Rhythm is a Dancer

There are a few things in life that you can count on. Death, taxes, empty milk carton on the fridge when you go to make your coffee, and doing things that you don’t really want to do.

This week, one of the staff members at our (bloody awesome) local high school and I have been playing phone ping-pong, trying to get together to discuss Horatio’s lack of enthusiasm towards a particular practical unit of work.

Yes, I am talking rhythmic gymnastics. It is important to note that Horatio is in the throes of adolescence, just hit six feet tall, communicates in a series of grunts and thinks his footy mates are the best people in the world. All in all, quite your typical teenager I suspect, and I am finding it “interesting” to decipher between what is bad behaviour and was is hormonal behaviour, something that I am quite the expert in discovering in myself.

“Do I want to race to the airport and buy a one way ticket to WHEREVER because I am hormonally angry or just normal angry?”

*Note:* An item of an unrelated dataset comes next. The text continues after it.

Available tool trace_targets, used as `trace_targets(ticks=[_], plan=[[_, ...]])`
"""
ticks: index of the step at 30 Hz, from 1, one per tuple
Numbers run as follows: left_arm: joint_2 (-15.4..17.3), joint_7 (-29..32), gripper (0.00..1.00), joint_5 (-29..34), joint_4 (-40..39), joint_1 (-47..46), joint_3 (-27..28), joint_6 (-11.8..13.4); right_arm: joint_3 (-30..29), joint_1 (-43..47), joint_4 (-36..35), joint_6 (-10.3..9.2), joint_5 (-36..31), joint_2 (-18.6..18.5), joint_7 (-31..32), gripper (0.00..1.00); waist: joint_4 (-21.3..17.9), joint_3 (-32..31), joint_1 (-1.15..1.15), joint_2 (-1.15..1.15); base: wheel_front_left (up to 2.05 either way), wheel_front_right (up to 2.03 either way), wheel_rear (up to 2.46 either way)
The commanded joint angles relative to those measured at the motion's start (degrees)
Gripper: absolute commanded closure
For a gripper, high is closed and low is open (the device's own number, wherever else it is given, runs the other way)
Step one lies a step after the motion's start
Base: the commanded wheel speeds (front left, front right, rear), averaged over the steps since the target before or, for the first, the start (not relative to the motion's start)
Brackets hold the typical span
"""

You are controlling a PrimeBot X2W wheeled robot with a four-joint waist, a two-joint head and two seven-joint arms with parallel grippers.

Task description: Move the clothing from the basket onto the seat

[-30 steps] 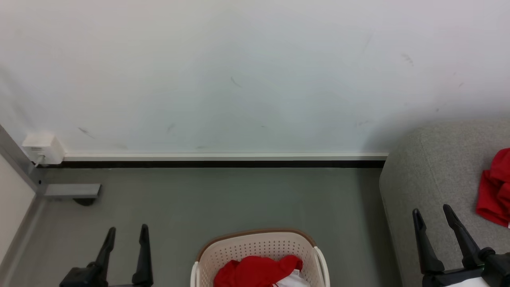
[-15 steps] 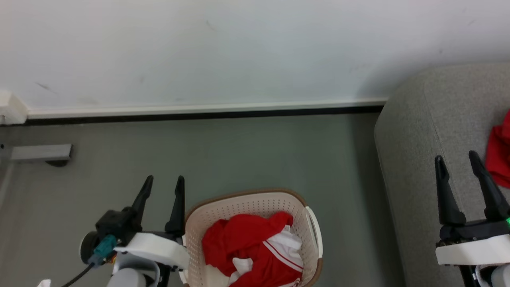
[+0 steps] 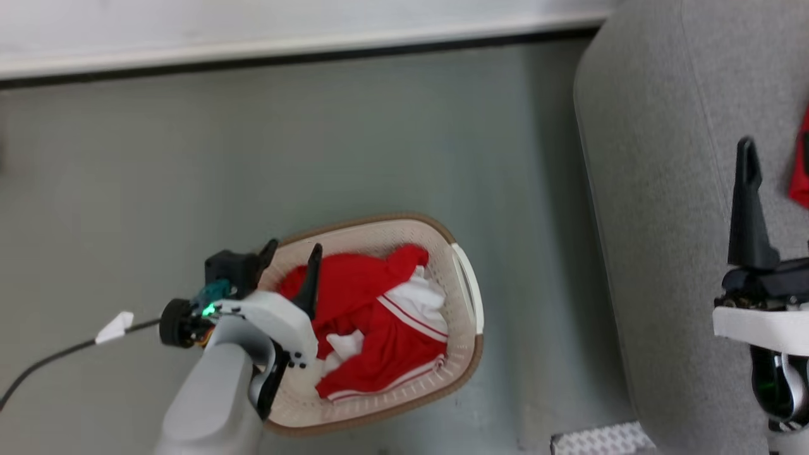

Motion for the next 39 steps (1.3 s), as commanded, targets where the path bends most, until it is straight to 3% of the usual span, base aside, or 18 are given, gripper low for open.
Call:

For the record, whoever thought it would be a fun, scientific experiment to put a peri-menopausal woman and a hormonal, grunting teenager together under one roof, may your crotch be infested with the thirsty fleas of a thousand camels, for we are not amused.

But I digress…

“When am I ever going to need a ribbon routine in real life?” Horatio pleads his case.

And I get this. I recall being in Year 7 and for some reason we were all taught Latin. And I cannot begin to say how handy my written work was.

Steve est in culina est in cubiculo Martinus Martini in Steve, which of course means

Steve is in the kitchen

Martine is in the bedroom

Steve is in Martine

Oh the horror on the face of my geriatric Latin teacher! I was sent from the classroom in disgust!

But one can not be 100% certain that Horatio will not need to know an extensive ribbon rhythmic gymnastic routine in his lifetime! Who knows what the future holds? Perhaps he might find himself locked up abroad one day, and only have a piece of ribbon to amuse himself? Without his prior experience, his days would be more tedious that ever. He might even be able to exchange his talents for scraps of food and half smoked cigarettes from grateful guards! Whats not to say that he gets a job in the entertaining section of a cruise ship staff, thanks to his prowess with that ribbon. Travel + Twirling = PROFESSIONAL SUCCESS!

But I hope the main message and lesson that I am able to pass onto my boy, is that sometimes you have to do things that you don’t want to do, even when it makes no sense at all. NOW WORK IT BOY!

Finis!

What was the most useless lesson that you remember from high school?